Lynn Hussey Follow Me
You GO Guy! LoL
Shauna Winters Follow Me
Well you've Out-Done yourself Rory. I have heard a similar story of our granny Ross! The story goes the first two husbands died from food poisoning! Her third husband died from a concussion. Apparently he wouldn't eat her mushroom soup....just sayin.

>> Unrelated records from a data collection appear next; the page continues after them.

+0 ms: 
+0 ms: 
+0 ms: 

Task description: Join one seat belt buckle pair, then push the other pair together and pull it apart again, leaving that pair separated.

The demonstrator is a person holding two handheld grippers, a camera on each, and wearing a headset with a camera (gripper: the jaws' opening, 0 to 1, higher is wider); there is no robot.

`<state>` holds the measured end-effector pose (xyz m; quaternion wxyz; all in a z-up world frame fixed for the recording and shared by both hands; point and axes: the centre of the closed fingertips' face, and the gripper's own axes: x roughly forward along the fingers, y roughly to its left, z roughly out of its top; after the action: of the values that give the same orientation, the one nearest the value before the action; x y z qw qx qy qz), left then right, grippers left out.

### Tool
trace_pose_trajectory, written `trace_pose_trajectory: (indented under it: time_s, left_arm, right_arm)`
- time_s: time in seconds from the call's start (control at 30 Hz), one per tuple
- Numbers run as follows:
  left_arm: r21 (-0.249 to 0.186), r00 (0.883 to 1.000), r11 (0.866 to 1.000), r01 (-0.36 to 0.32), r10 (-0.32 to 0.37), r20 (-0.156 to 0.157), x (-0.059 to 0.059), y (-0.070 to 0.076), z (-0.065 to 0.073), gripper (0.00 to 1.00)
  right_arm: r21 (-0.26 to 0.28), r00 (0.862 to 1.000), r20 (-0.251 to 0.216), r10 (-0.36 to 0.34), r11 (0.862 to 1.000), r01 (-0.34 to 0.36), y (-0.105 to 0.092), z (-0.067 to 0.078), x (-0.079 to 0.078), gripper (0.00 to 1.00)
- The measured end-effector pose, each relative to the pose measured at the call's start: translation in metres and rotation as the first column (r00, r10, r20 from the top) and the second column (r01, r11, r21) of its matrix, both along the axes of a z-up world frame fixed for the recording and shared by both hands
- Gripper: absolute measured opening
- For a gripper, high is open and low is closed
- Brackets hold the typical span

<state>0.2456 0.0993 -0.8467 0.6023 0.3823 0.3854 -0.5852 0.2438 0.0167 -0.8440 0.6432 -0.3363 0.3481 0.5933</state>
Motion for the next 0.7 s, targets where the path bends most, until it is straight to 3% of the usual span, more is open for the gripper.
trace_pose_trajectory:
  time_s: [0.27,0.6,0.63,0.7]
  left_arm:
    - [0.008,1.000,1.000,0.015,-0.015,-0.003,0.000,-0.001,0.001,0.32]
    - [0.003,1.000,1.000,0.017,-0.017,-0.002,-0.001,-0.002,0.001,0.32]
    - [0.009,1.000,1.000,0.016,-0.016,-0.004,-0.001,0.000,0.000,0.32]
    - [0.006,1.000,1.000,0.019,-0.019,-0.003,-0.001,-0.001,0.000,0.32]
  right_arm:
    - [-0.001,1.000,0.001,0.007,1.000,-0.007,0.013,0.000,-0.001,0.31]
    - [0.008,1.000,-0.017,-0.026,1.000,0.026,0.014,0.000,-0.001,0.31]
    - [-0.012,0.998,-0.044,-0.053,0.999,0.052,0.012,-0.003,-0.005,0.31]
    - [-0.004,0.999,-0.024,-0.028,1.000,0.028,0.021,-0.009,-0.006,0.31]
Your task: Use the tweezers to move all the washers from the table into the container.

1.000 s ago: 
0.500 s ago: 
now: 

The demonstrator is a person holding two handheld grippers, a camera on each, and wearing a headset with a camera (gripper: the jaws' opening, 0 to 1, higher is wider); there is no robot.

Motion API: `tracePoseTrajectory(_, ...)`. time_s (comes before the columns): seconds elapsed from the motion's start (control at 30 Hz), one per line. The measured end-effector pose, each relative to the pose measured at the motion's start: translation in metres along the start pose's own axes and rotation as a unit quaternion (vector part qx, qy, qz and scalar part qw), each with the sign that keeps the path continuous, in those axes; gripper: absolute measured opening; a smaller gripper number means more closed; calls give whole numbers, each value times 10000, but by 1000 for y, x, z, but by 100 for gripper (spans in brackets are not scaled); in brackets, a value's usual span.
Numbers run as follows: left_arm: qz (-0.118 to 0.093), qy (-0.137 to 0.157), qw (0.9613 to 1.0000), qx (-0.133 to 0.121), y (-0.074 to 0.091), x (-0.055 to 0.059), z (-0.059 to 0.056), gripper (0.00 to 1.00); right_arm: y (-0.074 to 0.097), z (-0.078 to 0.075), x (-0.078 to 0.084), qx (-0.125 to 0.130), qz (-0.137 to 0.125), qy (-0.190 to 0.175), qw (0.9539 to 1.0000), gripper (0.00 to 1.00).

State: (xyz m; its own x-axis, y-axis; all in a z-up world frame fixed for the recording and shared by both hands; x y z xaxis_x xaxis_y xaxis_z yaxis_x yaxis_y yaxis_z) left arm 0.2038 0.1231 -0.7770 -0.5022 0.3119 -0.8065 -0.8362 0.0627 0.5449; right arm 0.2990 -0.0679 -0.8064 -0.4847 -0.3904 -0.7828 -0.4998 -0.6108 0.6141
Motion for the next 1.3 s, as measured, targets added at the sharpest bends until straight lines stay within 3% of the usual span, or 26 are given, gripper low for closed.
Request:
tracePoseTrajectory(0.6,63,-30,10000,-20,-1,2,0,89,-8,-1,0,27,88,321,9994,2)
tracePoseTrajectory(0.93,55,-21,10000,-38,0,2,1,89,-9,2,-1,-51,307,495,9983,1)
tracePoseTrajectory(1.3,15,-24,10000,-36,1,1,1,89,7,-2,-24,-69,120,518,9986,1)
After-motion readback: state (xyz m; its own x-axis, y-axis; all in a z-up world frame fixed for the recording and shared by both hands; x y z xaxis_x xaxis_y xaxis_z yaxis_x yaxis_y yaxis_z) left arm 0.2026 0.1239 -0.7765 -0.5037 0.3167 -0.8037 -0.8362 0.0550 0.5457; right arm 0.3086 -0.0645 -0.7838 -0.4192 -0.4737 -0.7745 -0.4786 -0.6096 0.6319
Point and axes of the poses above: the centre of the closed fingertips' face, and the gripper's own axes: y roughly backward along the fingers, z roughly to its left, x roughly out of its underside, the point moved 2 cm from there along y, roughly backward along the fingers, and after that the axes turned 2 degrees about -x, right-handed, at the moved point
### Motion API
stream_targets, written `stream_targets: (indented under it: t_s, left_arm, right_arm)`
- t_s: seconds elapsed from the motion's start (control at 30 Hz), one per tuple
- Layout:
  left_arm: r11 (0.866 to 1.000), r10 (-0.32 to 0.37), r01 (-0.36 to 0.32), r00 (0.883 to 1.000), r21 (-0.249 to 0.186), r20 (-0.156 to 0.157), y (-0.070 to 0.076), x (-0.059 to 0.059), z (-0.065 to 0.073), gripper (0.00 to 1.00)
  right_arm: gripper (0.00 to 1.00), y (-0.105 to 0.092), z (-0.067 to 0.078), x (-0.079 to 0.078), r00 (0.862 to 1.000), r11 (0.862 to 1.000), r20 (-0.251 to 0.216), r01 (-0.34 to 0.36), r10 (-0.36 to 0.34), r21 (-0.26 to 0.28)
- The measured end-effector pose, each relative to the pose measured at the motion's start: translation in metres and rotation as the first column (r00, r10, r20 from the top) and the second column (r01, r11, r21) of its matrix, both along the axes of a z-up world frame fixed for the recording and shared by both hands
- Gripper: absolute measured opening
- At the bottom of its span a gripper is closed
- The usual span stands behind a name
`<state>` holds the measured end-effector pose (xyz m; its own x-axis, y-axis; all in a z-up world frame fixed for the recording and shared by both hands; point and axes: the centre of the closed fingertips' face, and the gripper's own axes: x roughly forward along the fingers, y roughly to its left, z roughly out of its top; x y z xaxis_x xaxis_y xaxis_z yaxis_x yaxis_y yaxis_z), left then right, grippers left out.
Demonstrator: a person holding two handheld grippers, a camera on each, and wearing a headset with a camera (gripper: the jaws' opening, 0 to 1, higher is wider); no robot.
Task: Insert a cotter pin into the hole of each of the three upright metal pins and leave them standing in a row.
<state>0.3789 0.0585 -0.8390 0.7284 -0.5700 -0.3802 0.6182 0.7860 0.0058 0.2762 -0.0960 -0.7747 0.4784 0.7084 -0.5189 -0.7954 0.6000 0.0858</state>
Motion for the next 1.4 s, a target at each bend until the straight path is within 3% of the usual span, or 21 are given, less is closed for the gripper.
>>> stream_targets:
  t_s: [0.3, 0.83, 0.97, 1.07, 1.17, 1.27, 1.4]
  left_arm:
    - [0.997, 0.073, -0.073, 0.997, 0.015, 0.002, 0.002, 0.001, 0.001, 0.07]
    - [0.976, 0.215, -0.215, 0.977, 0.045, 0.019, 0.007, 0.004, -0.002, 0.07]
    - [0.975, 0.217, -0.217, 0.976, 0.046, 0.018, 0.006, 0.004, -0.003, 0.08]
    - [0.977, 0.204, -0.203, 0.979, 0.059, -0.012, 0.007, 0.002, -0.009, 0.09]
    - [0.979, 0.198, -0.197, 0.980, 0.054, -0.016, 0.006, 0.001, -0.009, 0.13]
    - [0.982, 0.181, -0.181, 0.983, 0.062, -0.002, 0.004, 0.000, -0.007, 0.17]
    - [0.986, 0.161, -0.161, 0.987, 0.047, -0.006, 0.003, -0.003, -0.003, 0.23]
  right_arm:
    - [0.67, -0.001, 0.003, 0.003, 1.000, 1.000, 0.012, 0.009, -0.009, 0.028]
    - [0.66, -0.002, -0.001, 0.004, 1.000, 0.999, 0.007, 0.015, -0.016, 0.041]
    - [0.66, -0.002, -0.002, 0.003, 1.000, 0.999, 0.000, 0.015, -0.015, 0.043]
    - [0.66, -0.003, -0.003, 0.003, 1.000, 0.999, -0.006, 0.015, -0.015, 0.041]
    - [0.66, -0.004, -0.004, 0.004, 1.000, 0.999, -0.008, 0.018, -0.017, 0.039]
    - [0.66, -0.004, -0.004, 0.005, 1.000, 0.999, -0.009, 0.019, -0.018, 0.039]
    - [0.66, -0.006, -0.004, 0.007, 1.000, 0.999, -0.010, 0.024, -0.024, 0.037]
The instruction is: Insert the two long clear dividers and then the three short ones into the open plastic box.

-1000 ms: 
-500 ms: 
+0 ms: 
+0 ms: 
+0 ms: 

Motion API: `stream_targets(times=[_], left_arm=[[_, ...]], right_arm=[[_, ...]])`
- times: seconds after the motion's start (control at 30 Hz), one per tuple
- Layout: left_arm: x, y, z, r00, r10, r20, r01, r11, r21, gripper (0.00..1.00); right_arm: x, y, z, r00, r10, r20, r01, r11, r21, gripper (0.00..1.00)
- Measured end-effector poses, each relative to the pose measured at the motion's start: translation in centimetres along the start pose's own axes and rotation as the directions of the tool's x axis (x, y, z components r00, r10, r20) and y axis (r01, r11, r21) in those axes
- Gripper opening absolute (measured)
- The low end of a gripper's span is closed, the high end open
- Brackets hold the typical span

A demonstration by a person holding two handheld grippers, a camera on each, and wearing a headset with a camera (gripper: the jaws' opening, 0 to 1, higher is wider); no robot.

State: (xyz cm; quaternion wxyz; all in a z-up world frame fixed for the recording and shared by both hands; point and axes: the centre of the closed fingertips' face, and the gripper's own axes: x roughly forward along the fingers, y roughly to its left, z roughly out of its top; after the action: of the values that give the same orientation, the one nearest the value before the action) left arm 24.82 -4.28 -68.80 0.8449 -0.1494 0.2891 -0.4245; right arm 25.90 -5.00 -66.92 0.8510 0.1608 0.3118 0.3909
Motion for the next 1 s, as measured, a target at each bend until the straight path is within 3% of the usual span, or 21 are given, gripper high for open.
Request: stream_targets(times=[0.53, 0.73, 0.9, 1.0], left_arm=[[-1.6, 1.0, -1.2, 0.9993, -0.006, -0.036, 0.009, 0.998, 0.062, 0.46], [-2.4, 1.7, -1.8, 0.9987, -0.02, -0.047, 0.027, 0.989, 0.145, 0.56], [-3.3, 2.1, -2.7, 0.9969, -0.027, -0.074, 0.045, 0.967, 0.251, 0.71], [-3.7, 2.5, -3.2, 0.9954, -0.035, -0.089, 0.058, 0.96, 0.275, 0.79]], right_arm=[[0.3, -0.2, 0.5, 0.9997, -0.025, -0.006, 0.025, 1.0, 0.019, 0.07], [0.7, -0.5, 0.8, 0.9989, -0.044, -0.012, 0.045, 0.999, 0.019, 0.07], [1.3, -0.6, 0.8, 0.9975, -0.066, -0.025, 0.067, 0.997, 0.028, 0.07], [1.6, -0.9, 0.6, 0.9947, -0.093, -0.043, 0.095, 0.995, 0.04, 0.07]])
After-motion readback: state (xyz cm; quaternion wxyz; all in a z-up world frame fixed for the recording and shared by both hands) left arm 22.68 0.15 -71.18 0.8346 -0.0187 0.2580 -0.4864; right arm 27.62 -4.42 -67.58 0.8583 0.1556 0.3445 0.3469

Mathew Georghiou Follow Me
Oh my ... I guess the poison didn't get the third guy and he needed some persuading.
Alan Ross Follow Me
Thanks Rory Andrews for your article on "Granny Ross". She was my 3rd Great Grandmother. Marie-Henriette LeJeune Ross along with her husband James Ross, settled in Northeast Margaree in 1800. James Ross (Private) of William Cunningham's Company, the 76th Highland Regiment of Foot was discharged from New York following the end of the Revolutionary War, and made his way with other soldiers to mainland Nova Scotia, and eventually marrying Marie-Henriette LeJeune and settling in Little Bras D'or Cape Breton. So although coming from "America", his roots were in Scotland, being born in 1757 in Ireland to a Scottish soldier John Ross b. 1732 and his wife Rebecca Jane (Cross) Ross b. 1736. Married in 1756, John and Rebecca Jane Ross had three other children beside James. William b. 1768 Ireland, Edmund b. 1770 Hants County, NS, David b. 1772 Hants County, NS. All brothers ended up settling in NE beginning with James and Marie-Henriette in 1800. Thanks again for your article, much of which we knew about. I'd be interested in where you researched for your article, and would welcome any comments from you or others. BTW, James Ross's grave is on his original land grand (farm) in NE Margaree. A monument erected not far away, tells of other Ross families who also settled in the area. Erected following a "Ross Reunion" in 2000, celebrating and remembering all the Ross's.
Rory Andrews My Post Follow Me
Hey Alan, Thanks for reading, and when it comes to researching Granny Ross, you literally know more than the entirety of the internet combined. Here are some of the sources I used for the article: http://women.gov.ns.ca/sites/default/files/documents/NS9/NovaScotiaNine_GrannyRoss_WEB.pdf http://maryswritingnook.blogspot.ca/2008/10/granny-ross-leader-in-history.html https://www.collectionscanada.gc.ca/women/030001-1413-e.html http://www.biographi.ca/en/bio/lejeune_marie_henriette_8E.html I also used a number of sources for The Great Expulsion and Smallpox, and my girlfriend is getting her Master's in History, with a concentration in Medicine, which helped. All in all, it doesn't seem like many people wrote things down back then, and I came across a lot of information that was contradictory. I had to stay somewhat vague at times about where she was and when, because different sources had her buzzing around all of Atlantic Canada. I had to write it though. Granny Ross was rad. Way to have a rad 3rd Great Grandmother, Alan.
Marg MacNeil Follow Me
Thanks Rory for this info. Just learning about my grandmothers ancestors who happen to be the Le Jeune's from Little Bras D'Or. So this was a very pleasant surprise this morning. I also am interested where you researched this info.
Martha Ross Follow Me
She was an amazing woman....(no direct relationship to me).....
Heather Heringotn Follow Me
Rory, great job, you are hilarious! Makes me want to move back to Cape Breton tomorrow! I have been interested in Granny Ross since I homesteaded in Forest Glen near Margaree. I just played my Cape Breton character here in Los Angeles, having her great x many grandmother be Granny Ross. So fun.